-- Task requirements --
Copy out all the lines of the data that hold the word "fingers".

*** Opening Records provided ***

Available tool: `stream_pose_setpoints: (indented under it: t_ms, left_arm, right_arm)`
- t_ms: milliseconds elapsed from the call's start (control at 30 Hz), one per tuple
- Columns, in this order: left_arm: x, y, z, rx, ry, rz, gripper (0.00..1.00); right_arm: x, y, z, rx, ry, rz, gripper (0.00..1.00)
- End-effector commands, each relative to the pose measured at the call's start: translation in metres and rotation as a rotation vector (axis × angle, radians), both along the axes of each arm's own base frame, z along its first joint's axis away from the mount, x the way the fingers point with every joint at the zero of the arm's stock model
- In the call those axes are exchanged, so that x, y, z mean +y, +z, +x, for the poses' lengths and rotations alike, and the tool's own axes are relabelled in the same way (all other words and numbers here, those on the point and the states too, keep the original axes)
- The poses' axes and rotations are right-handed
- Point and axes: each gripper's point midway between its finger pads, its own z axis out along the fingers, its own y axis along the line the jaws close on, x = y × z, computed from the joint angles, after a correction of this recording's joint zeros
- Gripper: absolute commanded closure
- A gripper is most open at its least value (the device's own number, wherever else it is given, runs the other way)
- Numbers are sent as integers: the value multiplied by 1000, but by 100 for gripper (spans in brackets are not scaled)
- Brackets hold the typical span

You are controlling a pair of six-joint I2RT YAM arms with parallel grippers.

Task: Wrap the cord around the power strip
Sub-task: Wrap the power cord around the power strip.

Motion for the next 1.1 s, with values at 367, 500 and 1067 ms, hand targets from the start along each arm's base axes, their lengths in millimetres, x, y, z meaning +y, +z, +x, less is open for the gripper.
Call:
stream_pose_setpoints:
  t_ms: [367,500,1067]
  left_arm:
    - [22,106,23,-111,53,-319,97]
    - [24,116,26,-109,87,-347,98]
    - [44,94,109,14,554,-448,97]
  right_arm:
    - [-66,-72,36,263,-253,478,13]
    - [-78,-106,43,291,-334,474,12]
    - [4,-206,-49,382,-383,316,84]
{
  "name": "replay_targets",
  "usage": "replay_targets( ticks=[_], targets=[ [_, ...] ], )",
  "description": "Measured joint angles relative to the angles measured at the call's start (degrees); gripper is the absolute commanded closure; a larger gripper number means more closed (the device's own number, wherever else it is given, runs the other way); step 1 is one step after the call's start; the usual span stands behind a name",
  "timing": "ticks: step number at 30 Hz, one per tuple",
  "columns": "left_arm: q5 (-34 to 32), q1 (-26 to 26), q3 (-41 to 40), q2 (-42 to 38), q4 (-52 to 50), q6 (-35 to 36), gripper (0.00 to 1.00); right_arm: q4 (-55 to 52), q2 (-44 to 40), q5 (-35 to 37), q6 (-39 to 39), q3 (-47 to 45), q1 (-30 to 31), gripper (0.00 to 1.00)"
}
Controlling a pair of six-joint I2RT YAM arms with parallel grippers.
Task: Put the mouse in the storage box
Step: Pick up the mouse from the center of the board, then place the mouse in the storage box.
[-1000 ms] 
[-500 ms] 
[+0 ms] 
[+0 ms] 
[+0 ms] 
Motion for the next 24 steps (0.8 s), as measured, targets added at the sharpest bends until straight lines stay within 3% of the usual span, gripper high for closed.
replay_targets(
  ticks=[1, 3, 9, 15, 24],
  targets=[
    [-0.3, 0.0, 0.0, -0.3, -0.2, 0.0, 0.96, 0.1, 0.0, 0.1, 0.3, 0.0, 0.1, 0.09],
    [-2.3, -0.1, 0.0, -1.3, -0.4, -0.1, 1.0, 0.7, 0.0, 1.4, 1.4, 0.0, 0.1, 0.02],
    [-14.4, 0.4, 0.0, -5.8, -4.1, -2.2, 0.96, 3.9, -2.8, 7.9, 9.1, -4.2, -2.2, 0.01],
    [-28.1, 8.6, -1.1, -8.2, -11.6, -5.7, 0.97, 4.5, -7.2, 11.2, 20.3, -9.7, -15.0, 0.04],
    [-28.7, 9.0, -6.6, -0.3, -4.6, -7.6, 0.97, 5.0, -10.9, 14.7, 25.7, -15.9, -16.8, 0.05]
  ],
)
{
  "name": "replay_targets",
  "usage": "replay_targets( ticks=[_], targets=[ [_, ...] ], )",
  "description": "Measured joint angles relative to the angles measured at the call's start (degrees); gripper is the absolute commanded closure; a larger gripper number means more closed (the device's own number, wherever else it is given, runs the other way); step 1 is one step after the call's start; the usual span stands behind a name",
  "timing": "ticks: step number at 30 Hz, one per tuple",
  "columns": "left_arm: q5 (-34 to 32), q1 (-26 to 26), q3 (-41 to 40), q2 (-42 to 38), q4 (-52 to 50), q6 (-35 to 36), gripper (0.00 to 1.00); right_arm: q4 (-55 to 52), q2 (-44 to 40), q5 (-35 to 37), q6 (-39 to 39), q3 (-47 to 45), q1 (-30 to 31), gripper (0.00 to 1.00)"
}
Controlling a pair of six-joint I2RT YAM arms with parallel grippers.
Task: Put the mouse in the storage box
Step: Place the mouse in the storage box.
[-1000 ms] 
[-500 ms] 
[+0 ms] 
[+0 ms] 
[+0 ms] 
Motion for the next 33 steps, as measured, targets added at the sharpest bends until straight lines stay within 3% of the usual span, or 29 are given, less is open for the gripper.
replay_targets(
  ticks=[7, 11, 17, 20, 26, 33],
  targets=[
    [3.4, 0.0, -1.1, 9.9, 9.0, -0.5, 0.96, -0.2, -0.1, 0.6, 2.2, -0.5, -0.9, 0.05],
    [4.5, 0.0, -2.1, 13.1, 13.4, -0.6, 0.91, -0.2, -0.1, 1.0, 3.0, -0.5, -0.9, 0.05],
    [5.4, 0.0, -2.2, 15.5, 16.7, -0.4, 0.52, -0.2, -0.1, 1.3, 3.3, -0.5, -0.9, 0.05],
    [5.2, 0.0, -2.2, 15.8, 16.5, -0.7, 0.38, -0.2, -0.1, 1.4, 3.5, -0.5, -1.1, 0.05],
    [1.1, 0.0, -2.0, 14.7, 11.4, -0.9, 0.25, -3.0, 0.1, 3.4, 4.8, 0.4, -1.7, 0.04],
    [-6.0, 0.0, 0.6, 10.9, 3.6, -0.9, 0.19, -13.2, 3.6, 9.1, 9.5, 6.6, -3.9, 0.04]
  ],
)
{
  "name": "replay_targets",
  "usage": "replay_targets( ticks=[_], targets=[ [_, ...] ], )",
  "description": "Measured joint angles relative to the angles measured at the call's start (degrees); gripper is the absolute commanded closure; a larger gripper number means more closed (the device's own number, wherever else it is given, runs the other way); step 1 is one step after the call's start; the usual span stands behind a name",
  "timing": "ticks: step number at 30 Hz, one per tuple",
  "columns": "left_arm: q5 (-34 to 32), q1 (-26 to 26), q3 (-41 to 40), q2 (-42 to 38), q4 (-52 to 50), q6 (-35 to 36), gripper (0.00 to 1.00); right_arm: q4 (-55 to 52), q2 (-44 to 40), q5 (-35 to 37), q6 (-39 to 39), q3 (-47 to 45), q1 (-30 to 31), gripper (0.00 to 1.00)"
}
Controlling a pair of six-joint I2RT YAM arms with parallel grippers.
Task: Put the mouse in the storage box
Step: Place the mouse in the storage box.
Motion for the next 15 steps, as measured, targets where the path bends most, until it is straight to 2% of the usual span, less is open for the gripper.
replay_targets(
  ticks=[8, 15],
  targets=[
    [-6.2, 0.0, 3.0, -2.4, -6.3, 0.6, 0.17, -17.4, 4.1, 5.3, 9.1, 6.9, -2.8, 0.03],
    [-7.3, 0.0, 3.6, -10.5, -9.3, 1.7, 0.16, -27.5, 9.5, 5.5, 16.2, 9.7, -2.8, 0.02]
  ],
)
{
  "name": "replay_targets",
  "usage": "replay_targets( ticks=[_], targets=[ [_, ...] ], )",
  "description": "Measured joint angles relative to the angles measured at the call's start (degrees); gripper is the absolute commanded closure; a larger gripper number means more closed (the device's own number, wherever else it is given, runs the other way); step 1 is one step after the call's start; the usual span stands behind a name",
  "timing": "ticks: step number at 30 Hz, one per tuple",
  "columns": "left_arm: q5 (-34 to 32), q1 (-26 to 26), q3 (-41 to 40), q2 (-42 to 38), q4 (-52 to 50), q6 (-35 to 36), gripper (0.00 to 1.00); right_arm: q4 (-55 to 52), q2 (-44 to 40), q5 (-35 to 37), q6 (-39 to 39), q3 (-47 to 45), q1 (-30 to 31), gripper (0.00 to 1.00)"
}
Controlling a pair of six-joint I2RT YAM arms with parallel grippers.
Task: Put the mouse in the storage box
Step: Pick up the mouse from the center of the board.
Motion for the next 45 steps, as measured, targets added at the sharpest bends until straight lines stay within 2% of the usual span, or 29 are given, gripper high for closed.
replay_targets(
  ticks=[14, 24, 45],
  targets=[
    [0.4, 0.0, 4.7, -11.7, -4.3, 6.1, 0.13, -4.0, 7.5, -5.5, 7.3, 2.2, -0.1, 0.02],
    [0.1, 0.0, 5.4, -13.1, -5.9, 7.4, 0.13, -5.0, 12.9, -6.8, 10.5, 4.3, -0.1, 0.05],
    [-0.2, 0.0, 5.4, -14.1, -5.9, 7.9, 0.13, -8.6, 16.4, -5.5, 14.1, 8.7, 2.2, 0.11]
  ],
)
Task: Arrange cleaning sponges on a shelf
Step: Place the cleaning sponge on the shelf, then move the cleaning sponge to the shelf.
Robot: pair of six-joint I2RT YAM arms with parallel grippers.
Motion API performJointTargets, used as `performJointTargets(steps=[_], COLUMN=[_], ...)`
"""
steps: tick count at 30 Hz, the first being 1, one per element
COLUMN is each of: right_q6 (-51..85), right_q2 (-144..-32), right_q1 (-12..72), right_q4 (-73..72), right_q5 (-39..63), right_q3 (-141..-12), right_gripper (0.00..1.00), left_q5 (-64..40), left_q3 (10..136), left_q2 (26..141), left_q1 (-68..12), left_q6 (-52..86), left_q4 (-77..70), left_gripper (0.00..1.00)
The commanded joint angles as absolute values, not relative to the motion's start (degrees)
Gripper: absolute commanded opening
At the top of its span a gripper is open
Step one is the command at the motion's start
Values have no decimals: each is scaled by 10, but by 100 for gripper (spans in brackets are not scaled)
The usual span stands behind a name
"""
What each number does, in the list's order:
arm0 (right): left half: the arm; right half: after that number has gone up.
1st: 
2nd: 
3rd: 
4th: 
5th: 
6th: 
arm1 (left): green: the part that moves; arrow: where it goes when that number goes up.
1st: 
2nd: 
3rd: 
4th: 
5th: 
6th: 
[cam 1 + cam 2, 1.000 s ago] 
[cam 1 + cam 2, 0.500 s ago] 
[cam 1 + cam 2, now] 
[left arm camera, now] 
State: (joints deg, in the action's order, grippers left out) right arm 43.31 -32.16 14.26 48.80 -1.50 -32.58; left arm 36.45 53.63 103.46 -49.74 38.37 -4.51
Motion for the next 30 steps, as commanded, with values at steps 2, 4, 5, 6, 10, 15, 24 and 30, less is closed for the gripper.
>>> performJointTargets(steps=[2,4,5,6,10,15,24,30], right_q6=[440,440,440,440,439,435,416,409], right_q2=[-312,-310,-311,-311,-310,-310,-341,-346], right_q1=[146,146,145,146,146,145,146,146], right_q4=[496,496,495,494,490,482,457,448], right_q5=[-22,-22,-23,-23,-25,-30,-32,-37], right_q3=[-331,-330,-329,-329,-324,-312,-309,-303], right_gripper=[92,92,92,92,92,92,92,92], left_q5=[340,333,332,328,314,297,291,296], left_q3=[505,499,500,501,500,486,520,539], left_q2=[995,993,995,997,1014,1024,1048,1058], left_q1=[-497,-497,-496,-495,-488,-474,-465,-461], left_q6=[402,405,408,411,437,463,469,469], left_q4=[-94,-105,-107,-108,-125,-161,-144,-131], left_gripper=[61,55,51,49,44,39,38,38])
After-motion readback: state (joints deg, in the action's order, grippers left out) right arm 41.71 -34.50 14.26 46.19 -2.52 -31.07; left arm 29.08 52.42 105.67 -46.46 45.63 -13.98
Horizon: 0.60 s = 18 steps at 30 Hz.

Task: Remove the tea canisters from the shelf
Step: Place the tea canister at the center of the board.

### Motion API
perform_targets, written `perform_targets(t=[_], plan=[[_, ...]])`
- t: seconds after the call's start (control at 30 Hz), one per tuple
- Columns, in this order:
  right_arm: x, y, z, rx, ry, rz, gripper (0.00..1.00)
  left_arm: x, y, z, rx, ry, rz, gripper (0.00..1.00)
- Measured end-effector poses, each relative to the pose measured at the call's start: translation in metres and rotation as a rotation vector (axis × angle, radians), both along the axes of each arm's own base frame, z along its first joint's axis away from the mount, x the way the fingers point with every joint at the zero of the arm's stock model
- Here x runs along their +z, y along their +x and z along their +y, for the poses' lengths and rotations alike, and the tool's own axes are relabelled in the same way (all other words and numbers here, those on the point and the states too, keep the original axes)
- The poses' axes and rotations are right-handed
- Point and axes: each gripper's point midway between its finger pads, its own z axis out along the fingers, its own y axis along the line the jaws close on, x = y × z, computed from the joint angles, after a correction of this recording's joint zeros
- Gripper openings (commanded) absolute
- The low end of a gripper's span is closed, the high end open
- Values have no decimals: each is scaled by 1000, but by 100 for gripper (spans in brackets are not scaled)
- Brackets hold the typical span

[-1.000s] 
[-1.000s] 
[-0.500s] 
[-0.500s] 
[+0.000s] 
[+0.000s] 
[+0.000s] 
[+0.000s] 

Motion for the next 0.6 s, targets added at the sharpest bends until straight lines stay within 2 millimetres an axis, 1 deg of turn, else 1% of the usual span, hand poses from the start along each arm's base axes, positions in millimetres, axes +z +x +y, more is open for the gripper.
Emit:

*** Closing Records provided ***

-- Written answer --
- End-effector commands, each relative to the pose measured at the call's start: translation in metres and rotation as a rotation vector (axis × angle, radians), both along the axes of each arm's own base frame, z along its first joint's axis away from the mount, x the way the fingers point with every joint at the zero of the arm's stock model
- Point and axes: each gripper's point midway between its finger pads, its own z axis out along the fingers, its own y axis along the line the jaws close on, x = y × z, computed from the joint angles, after a correction of this recording's joint zeros
- Measured end-effector poses, each relative to the pose measured at the call's start: translation in metres and rotation as a rotation vector (axis × angle, radians), both along the axes of each arm's own base frame, z along its first joint's axis away from the mount, x the way the fingers point with every joint at the zero of the arm's stock model
- Point and axes: each gripper's point midway between its finger pads, its own z axis out along the fingers, its own y axis along the line the jaws close on, x = y × z, computed from the joint angles, after a correction of this recording's joint zeros

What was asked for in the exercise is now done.